■ Exercise
Look for the string "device" in the listing below, then copy every line that has it.

■ Supplied information
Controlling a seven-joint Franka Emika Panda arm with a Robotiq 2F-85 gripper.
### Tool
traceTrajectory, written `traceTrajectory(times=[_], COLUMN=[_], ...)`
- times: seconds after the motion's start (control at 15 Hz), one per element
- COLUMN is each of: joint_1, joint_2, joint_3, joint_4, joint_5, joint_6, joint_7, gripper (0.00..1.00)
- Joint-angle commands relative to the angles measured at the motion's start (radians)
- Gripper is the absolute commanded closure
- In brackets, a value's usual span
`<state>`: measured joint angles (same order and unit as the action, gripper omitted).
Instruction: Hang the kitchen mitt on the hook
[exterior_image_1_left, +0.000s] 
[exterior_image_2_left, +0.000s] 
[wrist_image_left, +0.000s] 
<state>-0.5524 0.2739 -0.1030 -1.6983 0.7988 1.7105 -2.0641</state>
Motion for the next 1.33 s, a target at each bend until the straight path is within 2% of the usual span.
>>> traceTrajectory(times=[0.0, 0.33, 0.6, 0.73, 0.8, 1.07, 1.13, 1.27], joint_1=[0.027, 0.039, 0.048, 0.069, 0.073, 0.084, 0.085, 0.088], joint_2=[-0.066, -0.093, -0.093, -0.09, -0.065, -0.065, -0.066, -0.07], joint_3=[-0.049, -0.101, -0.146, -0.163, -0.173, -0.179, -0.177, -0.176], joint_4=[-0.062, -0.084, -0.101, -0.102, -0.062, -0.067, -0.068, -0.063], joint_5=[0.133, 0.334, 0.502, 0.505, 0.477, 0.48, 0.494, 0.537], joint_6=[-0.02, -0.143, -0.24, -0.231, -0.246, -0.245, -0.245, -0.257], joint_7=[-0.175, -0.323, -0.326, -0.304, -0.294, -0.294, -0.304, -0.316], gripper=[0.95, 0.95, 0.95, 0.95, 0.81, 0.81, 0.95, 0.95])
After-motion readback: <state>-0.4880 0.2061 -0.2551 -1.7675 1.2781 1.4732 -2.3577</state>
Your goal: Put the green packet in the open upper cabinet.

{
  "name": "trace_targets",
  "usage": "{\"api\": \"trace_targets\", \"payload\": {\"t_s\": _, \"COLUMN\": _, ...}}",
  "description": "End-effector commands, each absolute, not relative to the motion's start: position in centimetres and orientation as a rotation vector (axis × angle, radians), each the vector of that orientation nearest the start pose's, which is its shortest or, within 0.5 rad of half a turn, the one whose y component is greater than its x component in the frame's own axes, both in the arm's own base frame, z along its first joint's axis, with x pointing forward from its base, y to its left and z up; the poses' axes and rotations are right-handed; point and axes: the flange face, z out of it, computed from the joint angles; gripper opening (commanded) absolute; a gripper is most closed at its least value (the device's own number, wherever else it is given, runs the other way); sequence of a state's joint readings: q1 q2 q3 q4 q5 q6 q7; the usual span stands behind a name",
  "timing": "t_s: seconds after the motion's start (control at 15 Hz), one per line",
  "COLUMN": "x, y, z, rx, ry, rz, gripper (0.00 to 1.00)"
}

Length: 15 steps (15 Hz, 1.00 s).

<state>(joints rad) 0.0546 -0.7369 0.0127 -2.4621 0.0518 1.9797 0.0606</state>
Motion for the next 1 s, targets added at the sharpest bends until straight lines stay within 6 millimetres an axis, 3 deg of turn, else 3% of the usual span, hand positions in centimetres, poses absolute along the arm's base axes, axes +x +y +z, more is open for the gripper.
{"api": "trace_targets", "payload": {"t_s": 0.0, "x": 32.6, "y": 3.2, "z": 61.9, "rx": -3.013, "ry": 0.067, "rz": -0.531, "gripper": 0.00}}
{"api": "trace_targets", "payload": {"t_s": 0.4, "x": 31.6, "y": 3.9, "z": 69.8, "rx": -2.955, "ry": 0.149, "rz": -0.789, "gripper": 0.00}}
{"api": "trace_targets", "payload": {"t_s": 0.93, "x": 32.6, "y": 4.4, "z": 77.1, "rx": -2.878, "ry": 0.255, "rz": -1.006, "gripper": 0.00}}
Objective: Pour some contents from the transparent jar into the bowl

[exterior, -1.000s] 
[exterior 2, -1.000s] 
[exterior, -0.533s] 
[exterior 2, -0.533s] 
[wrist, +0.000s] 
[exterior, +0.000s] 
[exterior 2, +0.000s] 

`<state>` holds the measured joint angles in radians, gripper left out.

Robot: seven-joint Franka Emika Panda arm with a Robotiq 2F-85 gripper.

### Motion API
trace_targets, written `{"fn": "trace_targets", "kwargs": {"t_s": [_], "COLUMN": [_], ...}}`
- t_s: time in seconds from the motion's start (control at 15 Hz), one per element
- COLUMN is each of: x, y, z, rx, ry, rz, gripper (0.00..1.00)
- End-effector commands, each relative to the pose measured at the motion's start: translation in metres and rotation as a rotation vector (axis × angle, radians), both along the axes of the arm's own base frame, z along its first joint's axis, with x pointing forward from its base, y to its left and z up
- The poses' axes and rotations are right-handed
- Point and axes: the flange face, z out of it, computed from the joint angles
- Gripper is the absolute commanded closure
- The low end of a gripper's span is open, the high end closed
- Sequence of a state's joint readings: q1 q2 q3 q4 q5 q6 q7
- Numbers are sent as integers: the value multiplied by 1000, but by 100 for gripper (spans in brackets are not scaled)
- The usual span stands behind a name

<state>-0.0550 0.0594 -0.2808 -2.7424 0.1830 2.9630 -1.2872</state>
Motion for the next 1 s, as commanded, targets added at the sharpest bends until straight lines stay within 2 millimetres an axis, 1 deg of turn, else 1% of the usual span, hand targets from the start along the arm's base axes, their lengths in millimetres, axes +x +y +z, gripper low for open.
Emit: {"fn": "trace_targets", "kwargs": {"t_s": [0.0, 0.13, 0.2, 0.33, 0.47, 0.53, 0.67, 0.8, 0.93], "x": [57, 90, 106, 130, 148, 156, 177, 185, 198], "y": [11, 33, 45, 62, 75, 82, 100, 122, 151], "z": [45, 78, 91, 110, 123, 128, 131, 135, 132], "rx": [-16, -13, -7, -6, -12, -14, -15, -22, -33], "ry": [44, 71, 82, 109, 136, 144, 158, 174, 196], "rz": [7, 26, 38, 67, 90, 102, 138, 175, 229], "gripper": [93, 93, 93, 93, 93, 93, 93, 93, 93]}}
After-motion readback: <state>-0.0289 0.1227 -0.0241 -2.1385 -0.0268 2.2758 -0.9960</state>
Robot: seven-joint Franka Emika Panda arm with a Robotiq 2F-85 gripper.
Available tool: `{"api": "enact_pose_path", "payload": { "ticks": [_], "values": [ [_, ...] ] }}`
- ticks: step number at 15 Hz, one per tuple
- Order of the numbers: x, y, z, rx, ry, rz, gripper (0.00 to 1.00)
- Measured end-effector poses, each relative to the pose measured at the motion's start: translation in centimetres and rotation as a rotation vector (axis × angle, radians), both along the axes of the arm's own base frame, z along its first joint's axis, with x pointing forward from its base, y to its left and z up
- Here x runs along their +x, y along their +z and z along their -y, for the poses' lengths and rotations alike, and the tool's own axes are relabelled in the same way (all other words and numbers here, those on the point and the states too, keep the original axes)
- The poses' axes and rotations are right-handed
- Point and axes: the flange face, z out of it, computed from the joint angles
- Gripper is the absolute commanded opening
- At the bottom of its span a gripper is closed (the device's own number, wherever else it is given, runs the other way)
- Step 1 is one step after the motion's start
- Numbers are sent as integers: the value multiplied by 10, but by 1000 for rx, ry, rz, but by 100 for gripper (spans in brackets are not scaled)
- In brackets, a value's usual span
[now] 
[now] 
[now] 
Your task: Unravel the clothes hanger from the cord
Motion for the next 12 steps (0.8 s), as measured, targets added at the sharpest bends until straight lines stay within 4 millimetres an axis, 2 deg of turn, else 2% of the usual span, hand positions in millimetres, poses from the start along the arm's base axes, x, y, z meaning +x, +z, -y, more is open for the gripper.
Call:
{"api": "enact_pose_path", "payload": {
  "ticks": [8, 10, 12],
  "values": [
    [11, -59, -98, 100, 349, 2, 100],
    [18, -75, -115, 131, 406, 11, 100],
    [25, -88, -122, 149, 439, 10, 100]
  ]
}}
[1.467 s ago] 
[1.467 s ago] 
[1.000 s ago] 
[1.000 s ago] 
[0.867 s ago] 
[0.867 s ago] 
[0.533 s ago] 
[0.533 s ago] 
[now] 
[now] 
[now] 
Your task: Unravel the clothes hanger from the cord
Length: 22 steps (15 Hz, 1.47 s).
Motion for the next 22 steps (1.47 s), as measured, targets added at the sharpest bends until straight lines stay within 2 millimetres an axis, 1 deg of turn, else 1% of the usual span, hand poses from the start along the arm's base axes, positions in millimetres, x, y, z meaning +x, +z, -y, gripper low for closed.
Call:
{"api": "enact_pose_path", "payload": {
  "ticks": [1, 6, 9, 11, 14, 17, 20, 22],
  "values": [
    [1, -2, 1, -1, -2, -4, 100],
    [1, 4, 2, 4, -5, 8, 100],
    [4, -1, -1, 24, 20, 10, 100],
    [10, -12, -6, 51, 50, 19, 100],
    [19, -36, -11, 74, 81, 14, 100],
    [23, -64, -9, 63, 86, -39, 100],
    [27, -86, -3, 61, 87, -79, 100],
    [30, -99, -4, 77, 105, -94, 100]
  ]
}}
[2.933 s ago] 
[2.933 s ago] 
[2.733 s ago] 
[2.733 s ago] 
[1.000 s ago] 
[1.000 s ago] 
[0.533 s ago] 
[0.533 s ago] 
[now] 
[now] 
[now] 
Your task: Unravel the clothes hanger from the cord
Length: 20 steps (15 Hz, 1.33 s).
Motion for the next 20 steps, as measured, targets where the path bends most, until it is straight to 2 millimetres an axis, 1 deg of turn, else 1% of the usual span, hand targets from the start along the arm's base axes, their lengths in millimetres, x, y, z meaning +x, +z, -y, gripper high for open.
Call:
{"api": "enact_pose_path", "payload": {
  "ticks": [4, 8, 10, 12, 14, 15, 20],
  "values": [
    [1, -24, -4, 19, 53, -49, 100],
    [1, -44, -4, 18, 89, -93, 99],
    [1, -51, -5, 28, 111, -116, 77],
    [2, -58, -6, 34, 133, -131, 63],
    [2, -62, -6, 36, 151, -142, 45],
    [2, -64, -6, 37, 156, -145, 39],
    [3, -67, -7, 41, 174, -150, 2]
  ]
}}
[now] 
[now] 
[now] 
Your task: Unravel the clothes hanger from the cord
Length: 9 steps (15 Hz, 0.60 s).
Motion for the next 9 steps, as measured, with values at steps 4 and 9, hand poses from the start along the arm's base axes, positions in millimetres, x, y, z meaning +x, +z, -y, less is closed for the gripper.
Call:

■ Final answer
  "description": "End-effector commands, each absolute, not relative to the motion's start: position in centimetres and orientation as a rotation vector (axis × angle, radians), each the vector of that orientation nearest the start pose's, which is its shortest or, within 0.5 rad of half a turn, the one whose y component is greater than its x component in the frame's own axes, both in the arm's own base frame, z along its first joint's axis, with x pointing forward from its base, y to its left and z up; the poses' axes and rotations are right-handed; point and axes: the flange face, z out of it, computed from the joint angles; gripper opening (commanded) absolute; a gripper is most closed at its least value (the device's own number, wherever else it is given, runs the other way); sequence of a state's joint readings: q1 q2 q3 q4 q5 q6 q7; the usual span stands behind a name",
- At the bottom of its span a gripper is closed (the device's own number, wherever else it is given, runs the other way)

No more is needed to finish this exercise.